When you’re dead, the amount of things you haven’t seen or watched will far exceed the number of things you have. Every hour, 30,000 hours worth of content are uploaded to YouTube, for example, so even if it was your fondest desire to watch it all, it would rapidly become impossible to do so. Quick googling tells me there’s between 500,000 and 1,000,000 books published per year, and that number grows very dramatically if you begin including self-published works. Figuring out how to get you to part with your time and money to watch, listen to, or read something is a gigantic fucking industry. And even then, it fails.
Like, 16 year old me should have bought this:

It’s got it all! It’s kind of gross, it mentions necromancy, supernatural mayhem, and bloody terror. What I actually remember, though is this:

This book seemed to be everywhere for a time in my life. Memory being what it is, I remember this being around before it actually existed. I would have been 18 when this version was released, and I believe this was the first mass market paperback edition. It was a constant in the horror section of bookstores, and I swear I remember seeing it in places like grocery stores and other places where paperbacks were common. The notion of a book not being sold in a bookstore is now fairly ancient, as am I, and honestly, I do not know if my memory is playing tricks on me.
Writing a little bit about ‘Paperbacks from Hell’ (specifically “Stage Fright”) put me in mind of these. The Paperbacks from Hell series feature the original cover art in all of it’s 80’s glory. It put me in mind of that skull with a tongue cover, and I further remembered seeing some of them over time:

Particularly “Vamphyri!”, which has both cover art and a title that are memorably campy. I never read a single one of them. Until now, when, for reasons I cannot discern, I started the first one in the series.
There are twenty of these books. That’s a lot. I try not to read too many reviews or summaries before I undertake a thing so I go in without pre-formed opinions, but from what I can tell, it’s a set of related series with a common world, not a twenty book story.
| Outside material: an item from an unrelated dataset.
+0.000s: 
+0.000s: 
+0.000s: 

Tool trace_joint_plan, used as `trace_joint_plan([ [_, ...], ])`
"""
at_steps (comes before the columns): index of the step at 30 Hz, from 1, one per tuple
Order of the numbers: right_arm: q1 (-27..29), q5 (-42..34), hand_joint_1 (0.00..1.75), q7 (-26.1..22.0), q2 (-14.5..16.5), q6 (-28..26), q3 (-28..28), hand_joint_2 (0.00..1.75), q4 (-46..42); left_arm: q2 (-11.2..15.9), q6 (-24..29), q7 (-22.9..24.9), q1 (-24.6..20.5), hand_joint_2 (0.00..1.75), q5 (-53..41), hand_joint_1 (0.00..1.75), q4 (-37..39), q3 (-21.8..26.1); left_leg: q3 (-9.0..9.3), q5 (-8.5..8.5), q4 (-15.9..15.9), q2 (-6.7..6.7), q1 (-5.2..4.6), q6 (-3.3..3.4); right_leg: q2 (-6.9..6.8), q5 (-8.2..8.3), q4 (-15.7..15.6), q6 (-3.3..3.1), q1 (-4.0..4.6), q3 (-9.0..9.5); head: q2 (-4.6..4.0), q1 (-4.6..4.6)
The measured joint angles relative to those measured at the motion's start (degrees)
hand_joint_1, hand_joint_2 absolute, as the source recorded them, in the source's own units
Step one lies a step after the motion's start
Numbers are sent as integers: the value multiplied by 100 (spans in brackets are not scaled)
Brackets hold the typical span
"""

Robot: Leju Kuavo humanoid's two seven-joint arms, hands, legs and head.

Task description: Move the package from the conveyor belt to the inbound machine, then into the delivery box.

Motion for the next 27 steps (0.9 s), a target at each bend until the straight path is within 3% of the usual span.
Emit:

The first five books are the “original” series, and the others form their own various series within the world built in the first five. Maybe. I’m not sure, and while there’s likely some hidden corner of the internet where someone has obsessively created a timeline for this stuff, I did not come across it (nor did I look that hard).
As for why 18 year old me didn’t buy it? I don’t know. I was making the transition between “reading is fun!” and “I only read artsy shit”, but it wasn’t always that clear, and I read ‘trash’ even then. Maybe my prejudice against book series was in full swing. Even today, getting me to start reading an incomplete series is difficult. I want the story to be complete before I pick up the first book; even when I read the Expanse series, I only started it *because* I mistakenly thought it was concluded.
I haven’t finished the first book, and I may or may not write about it when I am. Right now it’s a goofy melange of gore, spy shit, and a hidden world narrative.
As of now, I am reading:
“Necroscope”— gee, I feel like I have mentioned this. Possibly above.
“Fight Like Hell”— Kim Kelly’s excellent history of unions; this is well outside my perceived scope for this blog, so I don’t think there will be a longer entry on it, but I will recommend it. It’s well written, and a view into a part of American history that’s not often covered.
“theMystery.doc”— I’ve kind of stalled on this one, but plan to pick it back up shortly. I more or less need to figure out where in my reading time to slot it.